Porque era assim, os pontos de encontro, mais seguros, eram as casas de uns e de outros. As conversas eram assim mesmo e essa de juntar dinheiro fosse para o que fosse, também era assim, pois subsídio era coisa que estava fora do léxico.
A AB e os cruzeiros, passo a contar, a minha primeira viagem de barco, foi para Moçambique. Comprei as passagens, eu, mulher e filho, embarcámos no "Império" e, "ala que se faz tarde". O navio, era de carreira regular e era também um misto de carga e passageiros, fui em primeira, pois o carro que vendi, deu para isso. Essa do social, era como a AB descreveu, então em 1ª, era demais, só que o Imediato era de Elvas e o facto de sermos alentejanos, deu para vivermos esses 29 dias em plena sintonia com os anjos.

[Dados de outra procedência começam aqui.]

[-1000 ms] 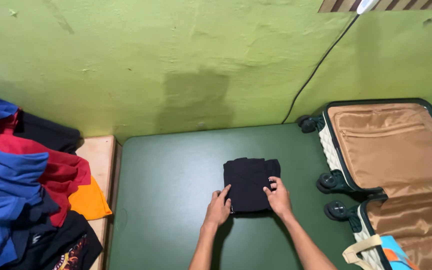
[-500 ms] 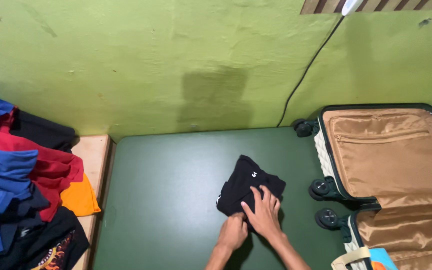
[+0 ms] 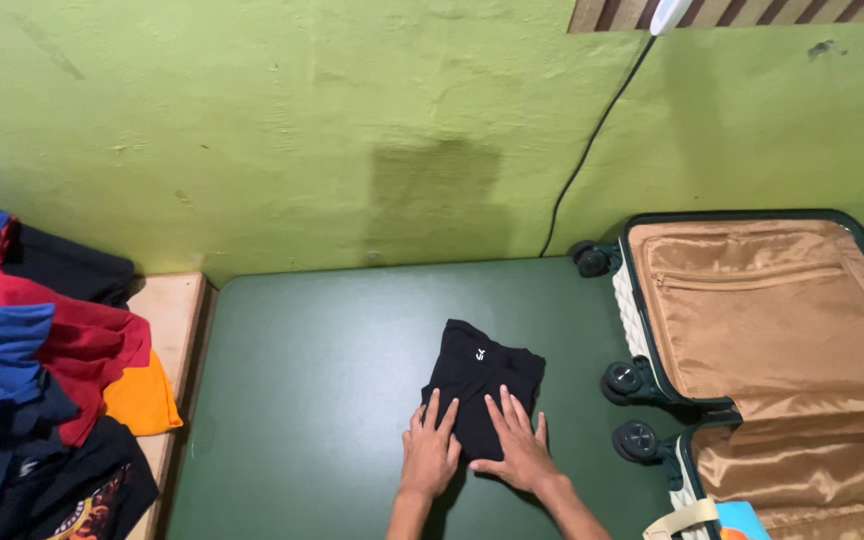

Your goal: The person folds a black shirt and a blue shirt by hand on a green surface, then places the folded black shirt into an open suitcase.

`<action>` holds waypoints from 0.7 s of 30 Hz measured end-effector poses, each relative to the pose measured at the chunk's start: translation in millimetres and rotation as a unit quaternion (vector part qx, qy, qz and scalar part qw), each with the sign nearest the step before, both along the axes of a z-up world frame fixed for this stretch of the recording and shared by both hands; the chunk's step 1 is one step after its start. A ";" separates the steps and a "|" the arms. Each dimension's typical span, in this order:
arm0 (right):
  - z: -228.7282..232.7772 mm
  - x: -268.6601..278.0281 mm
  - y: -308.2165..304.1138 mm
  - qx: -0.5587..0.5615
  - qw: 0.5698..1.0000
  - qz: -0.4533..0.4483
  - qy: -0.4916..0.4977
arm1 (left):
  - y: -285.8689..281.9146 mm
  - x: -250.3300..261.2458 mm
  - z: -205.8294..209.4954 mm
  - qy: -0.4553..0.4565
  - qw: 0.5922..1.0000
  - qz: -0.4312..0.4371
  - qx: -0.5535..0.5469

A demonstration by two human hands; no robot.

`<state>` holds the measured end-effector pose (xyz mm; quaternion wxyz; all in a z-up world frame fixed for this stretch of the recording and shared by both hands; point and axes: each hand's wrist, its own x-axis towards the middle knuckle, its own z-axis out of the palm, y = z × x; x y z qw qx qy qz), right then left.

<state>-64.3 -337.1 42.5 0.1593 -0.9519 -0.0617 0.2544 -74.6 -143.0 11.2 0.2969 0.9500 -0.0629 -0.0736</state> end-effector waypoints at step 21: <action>-2.1 -4.9 27.1 -0.004 0.968 0.053 -0.244 | 19.5 -5.7 4.9 -0.223 0.971 0.042 0.081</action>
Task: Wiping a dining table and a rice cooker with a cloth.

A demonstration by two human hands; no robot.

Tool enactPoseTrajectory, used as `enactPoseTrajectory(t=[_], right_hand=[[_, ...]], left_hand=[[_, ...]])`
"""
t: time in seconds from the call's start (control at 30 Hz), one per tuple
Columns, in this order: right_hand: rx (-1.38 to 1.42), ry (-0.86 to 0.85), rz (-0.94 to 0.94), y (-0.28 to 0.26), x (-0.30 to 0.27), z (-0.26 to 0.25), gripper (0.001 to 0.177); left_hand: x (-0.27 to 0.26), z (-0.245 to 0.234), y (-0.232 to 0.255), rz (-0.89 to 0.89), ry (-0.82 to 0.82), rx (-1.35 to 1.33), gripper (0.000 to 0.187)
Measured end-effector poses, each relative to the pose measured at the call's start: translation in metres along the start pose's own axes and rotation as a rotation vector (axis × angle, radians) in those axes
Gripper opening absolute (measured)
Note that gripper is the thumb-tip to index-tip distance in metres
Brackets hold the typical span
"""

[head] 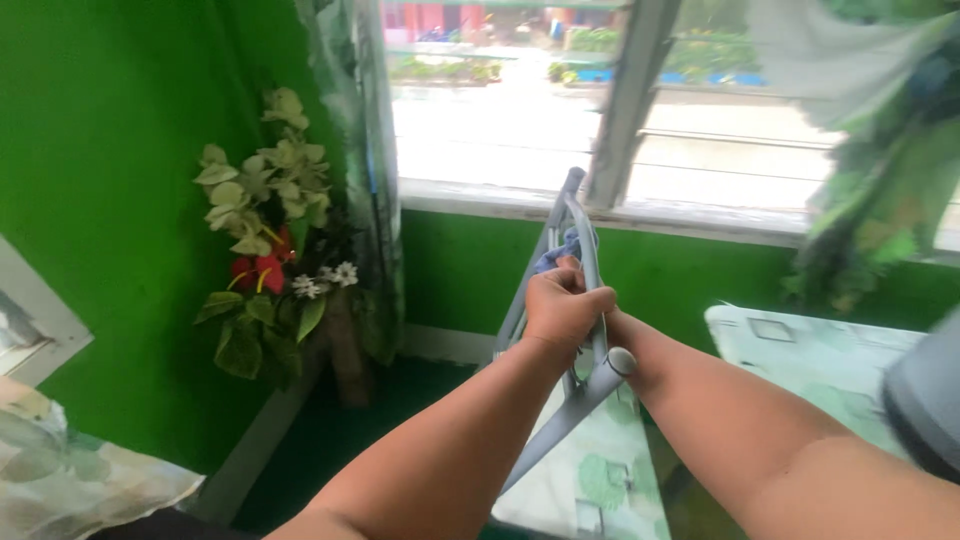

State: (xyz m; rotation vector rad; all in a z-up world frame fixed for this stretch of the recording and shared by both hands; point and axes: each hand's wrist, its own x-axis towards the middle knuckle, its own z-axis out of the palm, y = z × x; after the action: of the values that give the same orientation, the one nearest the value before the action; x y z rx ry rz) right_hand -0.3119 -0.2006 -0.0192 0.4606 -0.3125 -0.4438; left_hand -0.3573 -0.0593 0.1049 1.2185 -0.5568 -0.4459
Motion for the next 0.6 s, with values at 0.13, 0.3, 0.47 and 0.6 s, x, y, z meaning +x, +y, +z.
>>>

Cruzeiros, nunca fiz, pois as outra viagens, foram sempre em carreiras regulares. Dá para gozar e abandalhar o suficiente e necessário. Fizeste relembrar, outros tempos...

Anónimo disse...

Juntar dinheiro'no principio do mês ou seja quando se recebia vá de dividir por envelopes as despesas fixas e depois era fazer contas ao que sobrava.o supermercado era comprado em função de 3 semanas+1,sendo que a uma eram combinações de restos ,conservas,tudo coisas aprendidas nas aulas de "aproveitamentos" da Irene Visi.E só para fazer divertir o Palmeiro, que esteve em àfrica, experiencia que eu não tive,um dos envelopes tinha o título de "imposto de palhota"e era evidentemente o dinheiro da renda de casa.Amigos?Era todas as noites e o café era mesmo metáfora, porque Zés Trigos de Sousa,Jooês Francos,Manueis Ruas,Pignatellys ,etc,não iam lá sem ,pelo menos cerveja, e muita.E as meninas, por lá iam aferindo, com umas ginjas pelo meio...AB

Anónimo disse...

Esqueci-me dos irmãos Karamasov que qd.apareciam em conjunto era cá uma rasia!!!(e a solo tb.)AB

cereja disse...

Eu não digo que tens uma memória fabulosa? tal e qual! "Imposto de palhota" era o que escrevia nos ditos envelopes (e o modo como nos referíamos à dita renda)
E havia casas, como lembrou aqui a Mary onde estava sempre a porta aberta, a malta ia chegando e acampava onde houvesse lugar, muitas vezes no chão - era a altura das alcatifas, que depois todos mandámos tirar...
E o dizer-se «café» era realmente eufemismo, mas era assim que se fazia o convite. Depois vinha a cerveja, é claro, ou outro álcool qualquer que muitas vezes um dos visitantes trazia. E eram reuniões enormes, animadíssimas, que muitas vezes duravam até às tantas.

cereja disse...

Olha, foi a Joaninha, não foi a Mary que deixou a recordação... Eu às vezes troco-as que têm algumas coisas em comum! (e agora não vou apagar o comentário para o voltar a escrever...)
Zé, essas viagens de mês inteiro, também experimentei, mas pessoalmente não guardo boa recordação. Era muito pequenina, e... não fui em primeira. Foi péssimo, e talvez por isso nunca alinharia num cargueiro, como a AB. Mas imagino que de mulher e filho e com boas condições para ti tenha sido agradável.